Show HN: Massren – multi-rename tool using your text editor - laurent123456
https://github.com/laurent22/massren
======
peterjmag
This is awesome! Really great work. I can think of about five different
instances in the last couple weeks where this could've really helped me out.
Oftentimes, I ended up just using something like NameMangler[1] instead and
pining for the flexibility of my editor.

For the other commenters in this thread that don't see the appeal or keep
comparing it to other alternatives, here's what's so compelling to me:

\- Editor agnostic. This isn't just for vim, people. ST2 is awesome for this
kind of thing.

\- Undo. _Easy_ undo.

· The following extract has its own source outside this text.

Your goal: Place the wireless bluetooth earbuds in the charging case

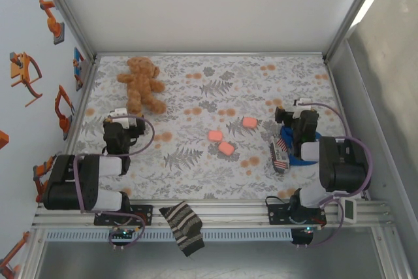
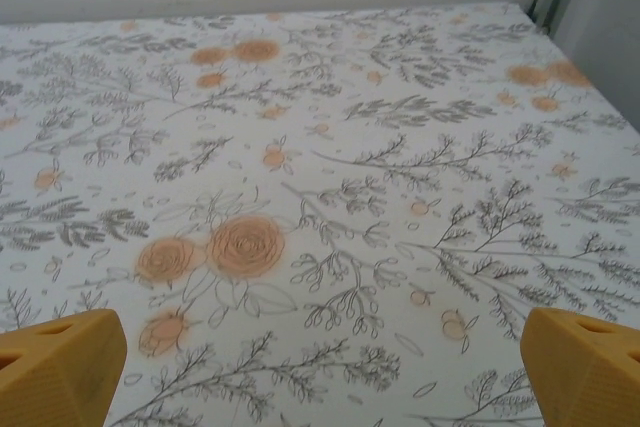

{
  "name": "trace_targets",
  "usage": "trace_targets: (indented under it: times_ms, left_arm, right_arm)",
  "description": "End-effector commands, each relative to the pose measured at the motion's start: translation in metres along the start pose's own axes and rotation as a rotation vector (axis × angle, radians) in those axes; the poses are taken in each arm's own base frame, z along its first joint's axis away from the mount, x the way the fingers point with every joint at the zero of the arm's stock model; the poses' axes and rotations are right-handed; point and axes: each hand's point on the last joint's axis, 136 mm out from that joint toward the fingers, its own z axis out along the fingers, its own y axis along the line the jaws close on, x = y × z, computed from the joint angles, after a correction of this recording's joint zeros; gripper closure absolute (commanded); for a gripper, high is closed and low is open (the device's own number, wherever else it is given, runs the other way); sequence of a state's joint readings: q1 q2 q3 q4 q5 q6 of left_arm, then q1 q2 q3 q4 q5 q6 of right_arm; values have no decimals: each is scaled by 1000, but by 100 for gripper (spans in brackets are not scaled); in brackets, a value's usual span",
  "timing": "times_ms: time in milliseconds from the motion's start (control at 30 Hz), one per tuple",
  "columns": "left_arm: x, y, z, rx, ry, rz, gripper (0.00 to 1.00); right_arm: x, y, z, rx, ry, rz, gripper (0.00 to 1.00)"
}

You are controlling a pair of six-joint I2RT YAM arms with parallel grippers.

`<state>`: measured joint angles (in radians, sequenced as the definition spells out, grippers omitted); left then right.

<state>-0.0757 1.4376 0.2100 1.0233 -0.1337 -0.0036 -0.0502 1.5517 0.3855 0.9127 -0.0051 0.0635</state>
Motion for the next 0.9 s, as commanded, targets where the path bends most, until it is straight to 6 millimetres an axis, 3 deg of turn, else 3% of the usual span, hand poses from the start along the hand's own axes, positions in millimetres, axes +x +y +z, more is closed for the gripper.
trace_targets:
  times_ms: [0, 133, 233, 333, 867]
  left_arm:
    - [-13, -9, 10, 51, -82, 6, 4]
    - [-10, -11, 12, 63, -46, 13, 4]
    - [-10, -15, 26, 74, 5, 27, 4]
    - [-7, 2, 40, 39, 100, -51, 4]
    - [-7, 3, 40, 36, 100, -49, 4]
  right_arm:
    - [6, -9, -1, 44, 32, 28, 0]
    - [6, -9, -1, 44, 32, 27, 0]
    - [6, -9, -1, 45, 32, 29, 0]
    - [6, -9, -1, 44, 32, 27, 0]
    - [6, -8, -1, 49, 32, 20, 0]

That's a killer feature, and I wouldn't be surprised if
it's unique to this tool.

Effusive praise aside, I ran into a couple small issues on OS X:

    
    
        $ massren --config editor 'subl'
        massren: Config has been changed: "editor" = "subl"
        $ massren
        massren: exec: "subl": executable file not found in $PATH
    

subl is indeed in my $PATH, but it's actually just a symlink to the ST2
application directory, as the ST2 docs suggest [2]. I solved this by just
adding the app directory to my $PATH, but it'd be nice to keep it out of there
if possible.

Also, I'd like to be able to pass switches along with my editor command, like
git config's core.editor [3]. However, this doesn't seem to work:

    
    
        massren: exec: "subl -wn": executable file not found in $PATH
    

Anyway, great work once again, and thanks for releasing such a cool tool!

[1] [http://manytricks.com/namemangler/](http://manytricks.com/namemangler/)

[2]
[http://www.sublimetext.com/docs/2/osx_command_line.html](http://www.sublimetext.com/docs/2/osx_command_line.html)

[3] [https://help.github.com/articles/using-sublime-text-2-as-
you...](https://help.github.com/articles/using-sublime-text-2-as-your-default-
editor)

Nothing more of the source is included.